Mark Vonnegut lost his mind in the wilderness of British Columbia in the early 1970s. His account in The Eden Express of his journey in and out of madness is still the best description of psychotic experiences that I've ever read. The book is also a tribute to the idealistic vision of his era, now regularly mocked, of young people trying to figure out how to live together in peaceful, self-invented communities away from mainstream culture.

Because Mark was part of a group of people I knew from Swarthmore College who had started a commune in the forests 12 miles north of Powell River, tales of his encounter with insanity found their way to those of us still in school. In those days, we were enthralled with R.D. Laing's politically correct mantra that "Insanity is a sane response to an insane society." He and other prime movers of hippie consciousness saw psychotic episodes, about which we, in fact, knew nothing, as valuable altered states. They were to be considered as akin to shamanistic revelations pointing the way to "deeper truths."

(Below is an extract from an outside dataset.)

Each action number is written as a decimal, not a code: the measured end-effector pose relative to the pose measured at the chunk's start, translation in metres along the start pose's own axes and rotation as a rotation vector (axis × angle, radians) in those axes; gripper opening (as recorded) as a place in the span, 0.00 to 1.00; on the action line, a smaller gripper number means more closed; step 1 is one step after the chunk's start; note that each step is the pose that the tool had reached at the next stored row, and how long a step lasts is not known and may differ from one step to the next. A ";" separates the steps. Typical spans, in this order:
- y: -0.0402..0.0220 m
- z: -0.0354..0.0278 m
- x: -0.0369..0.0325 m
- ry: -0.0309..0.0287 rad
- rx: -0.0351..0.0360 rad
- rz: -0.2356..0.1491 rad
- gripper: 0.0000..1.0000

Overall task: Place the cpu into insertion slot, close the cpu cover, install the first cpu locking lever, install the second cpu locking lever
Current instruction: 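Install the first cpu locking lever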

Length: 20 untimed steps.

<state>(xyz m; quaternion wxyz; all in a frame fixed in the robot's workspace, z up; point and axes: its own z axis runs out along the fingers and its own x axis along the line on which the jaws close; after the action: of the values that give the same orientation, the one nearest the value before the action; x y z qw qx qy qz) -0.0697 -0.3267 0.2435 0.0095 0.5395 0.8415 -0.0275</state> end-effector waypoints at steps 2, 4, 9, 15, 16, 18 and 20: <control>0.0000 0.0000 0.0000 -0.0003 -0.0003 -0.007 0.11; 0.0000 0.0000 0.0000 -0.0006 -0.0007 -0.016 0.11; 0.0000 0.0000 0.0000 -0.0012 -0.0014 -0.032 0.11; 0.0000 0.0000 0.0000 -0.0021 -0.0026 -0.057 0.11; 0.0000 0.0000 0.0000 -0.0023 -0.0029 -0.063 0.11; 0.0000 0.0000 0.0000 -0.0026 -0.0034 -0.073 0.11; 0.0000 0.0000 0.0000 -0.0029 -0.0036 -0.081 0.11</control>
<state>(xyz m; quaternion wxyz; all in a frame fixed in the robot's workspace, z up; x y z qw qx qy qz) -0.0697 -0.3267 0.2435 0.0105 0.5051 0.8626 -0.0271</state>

When I actually saw Mark, soon after coming to Vancouver, and after we travelled up to Powell River together, he had begun to write his memoir. By then he was past the experiences that had shredded his psyche and was more than adequately lucid. He would refer to things that had happened during his ordeals and say, "That's going in the book," a useful approach to chaotic experiences that came back to me many years later when my own daughter plunged into the hell of a serious mental illness.

Mark soon left the commune, returned to Massachusetts, went to Harvard Medical School, and became a very successful paediatrician. His new memoir, Just Like Someone Without Mental Illness Only More So, mostly focuses on these later years. However, people with an abiding interest in Mark's father, iconic writer Kurt Vonnegut, will learn more about him than they did in Mark's earlier book. With wisely seasoned age, Mark offers both a more insightful and balanced perspective on this brilliant and troubled man.

Against R. D Laing

Mark's memoir will appeal to many people for many reasons. His take on medical education and especially his inside look at Harvard's program, is fascinating. This was the only one of the 20 med schools to which he applied that accepted him. His comments on the contaminated relationships that physicians have to establish with insurance companies are also illuminating for anyone thinking that privatizing medical care in Canada is a viable option.

The most valuable aspect of the book for people whose lives have been blown apart by a serious mental illness of their own or, as in my case, in a family member, is his open and sensible probing of his own experiences with a difficult brain. When my younger daughter developed a catastrophic schizoaffective disorder 10 years ago, Mark was one of the first people I contacted to help me get a grasp on what we needed to learn. His kindness and compassion meant a lot to me even if he wasn't in a position to offer specific advice.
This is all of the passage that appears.